Exercise objective: Keeping every word the same, give again only the lines from the one with "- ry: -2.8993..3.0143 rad" through the end of the data, both included, and leave every picture out.

Dataset excerpt:

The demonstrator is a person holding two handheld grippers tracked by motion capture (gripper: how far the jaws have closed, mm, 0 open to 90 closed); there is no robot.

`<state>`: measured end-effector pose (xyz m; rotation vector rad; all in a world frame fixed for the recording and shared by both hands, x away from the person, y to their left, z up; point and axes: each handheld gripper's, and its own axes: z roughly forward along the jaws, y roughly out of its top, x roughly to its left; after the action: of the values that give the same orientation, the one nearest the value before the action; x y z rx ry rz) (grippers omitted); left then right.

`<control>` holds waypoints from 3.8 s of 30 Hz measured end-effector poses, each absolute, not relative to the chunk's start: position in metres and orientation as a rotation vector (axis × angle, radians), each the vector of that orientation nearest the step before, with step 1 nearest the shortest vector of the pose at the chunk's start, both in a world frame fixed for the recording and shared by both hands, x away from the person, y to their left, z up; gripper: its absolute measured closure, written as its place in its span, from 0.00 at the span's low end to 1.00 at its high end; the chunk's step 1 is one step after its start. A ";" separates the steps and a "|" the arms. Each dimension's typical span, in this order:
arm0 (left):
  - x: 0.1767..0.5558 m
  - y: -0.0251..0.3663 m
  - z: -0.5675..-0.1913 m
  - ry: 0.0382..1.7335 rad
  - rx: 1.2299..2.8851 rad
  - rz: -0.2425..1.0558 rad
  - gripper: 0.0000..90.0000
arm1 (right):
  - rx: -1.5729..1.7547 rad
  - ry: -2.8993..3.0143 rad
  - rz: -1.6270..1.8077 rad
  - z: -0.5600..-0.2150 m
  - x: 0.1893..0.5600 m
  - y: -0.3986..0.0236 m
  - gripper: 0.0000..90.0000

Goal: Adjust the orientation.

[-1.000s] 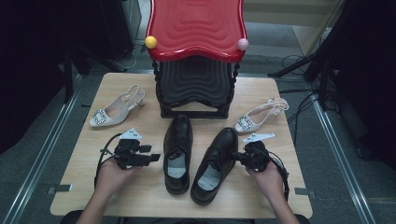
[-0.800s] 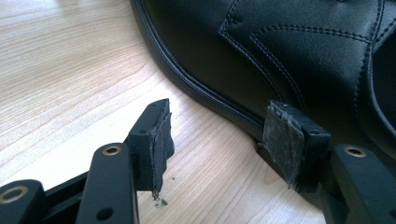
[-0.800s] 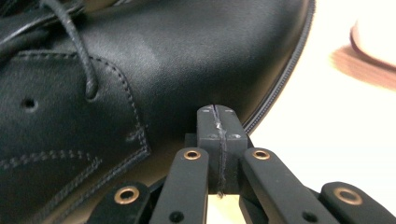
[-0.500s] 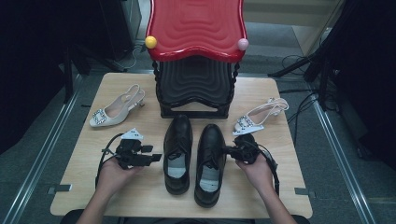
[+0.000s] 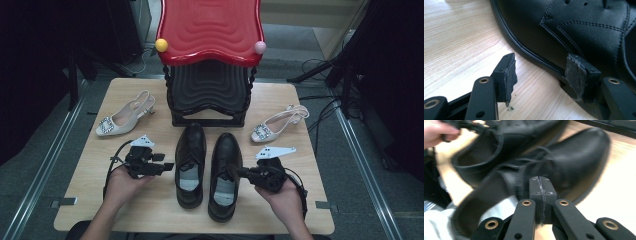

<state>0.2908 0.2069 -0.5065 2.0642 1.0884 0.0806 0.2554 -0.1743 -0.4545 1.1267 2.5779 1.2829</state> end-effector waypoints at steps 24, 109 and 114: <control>0.292 0.202 -0.506 1.065 2.082 0.078 0.47 | 1.022 2.759 1.238 -0.481 0.254 -0.135 1.00; 0.277 0.165 -0.532 1.029 2.112 -0.195 1.00 | 1.307 2.530 1.174 -0.493 0.300 -0.180 1.00; 0.273 0.157 -0.530 0.968 2.158 -0.178 1.00 | 1.345 2.497 1.163 -0.492 0.308 -0.186 1.00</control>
<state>0.2729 0.1565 -0.5295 2.1576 0.9682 -0.1783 0.3078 -0.1856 -0.4921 1.3448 2.4975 1.1634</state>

Result of the exercise:
  - ry: -2.8993..3.0143 rad
  - rz: -1.6270..1.8077 rad
  - z: -0.5600..-0.2150 m
  - x: 0.1893..0.5600 m
  - y: -0.3986..0.0236 m
  - gripper: 0.0000..90.0000

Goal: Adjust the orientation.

[-1.000s] 
[-0.800s] 
[-0.800s] 
[-0.500s] 
[+0.000s] 

<state>0.2908 0.2069 -0.5065 2.0642 1.0884 0.0806 0.2554 -0.1743 -0.4545 1.1267 2.5779 1.2829</state> end-effector waypoints at steps 24, 109 and 114: <control>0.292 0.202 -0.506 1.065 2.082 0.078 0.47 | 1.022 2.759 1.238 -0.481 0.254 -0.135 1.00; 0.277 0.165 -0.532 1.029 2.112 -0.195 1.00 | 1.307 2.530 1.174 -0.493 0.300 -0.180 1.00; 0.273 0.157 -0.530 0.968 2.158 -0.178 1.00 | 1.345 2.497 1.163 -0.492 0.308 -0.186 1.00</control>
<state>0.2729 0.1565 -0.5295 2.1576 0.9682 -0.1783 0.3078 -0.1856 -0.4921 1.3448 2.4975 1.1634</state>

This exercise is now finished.